Un último grito lleno la habitación, un grito más fuerte que todos los anteriores.
Katara sonrió, muy cansada. Su último hijo le gritaba al mundo que estaba vivo.
— ¡Felicidades! Es una niña. — anunció una voz. Y después de un minuto, un pequeño bulto descansaba en el pecho de la madre.
— Quiero... — el agotamiento menguaba su voz, y su interlocutor tuvo que acercarse para escucharla:
— Quiero... quiero... — y mientras ella intentaba hablar, el hombre de ojos dorados la tomo de las manos.
— Basta... descansa. Hablaremos después. — dijo, y beso las manos de la mujer.
— No... Quiero que lleve el nombre de tu madre. — Y tras decir esas palabras, Katara fue vencida por el sueño.

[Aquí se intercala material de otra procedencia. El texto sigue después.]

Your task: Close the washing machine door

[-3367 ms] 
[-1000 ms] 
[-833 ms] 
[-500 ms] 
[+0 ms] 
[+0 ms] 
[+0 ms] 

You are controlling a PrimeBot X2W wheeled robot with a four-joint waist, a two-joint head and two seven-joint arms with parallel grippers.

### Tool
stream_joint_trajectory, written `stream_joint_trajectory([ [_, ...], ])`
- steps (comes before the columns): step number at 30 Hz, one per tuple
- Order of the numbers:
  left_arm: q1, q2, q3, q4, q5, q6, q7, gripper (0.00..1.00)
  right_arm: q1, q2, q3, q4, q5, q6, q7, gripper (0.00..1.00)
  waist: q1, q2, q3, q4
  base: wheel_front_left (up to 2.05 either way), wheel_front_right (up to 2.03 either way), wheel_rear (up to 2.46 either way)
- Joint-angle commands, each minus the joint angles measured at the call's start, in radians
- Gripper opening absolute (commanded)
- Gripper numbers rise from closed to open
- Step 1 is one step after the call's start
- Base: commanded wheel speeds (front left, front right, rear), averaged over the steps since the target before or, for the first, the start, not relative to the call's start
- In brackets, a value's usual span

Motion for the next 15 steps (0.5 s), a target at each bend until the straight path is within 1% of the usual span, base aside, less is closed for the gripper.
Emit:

Por las mejillas del hombre rodaron lágrimas, besó las manos de la mujer y tomo al pequeño paquete que era su hija.
— Así que... Bienvenida al mundo, mi pequeña Ursa.
Al conocer el tema de hoy tuve la imperiosa necesidad de que fuera algo relacionado al ataque de Azula a Katara... ¿recuerdan? ¿Cuando Zuko se interpone en el camino del rayo que iba dirigido a la maestra agua? No se... me rondaba la idea de cambiar un poco la historia y que Zuko hubiera muerto... y hubiera muerto por ella, por salvarla. Y eso habría evitado que acabara casándose con Aang.
Tal vez luego desarrolle la idea, y por ahora esto me gusta más.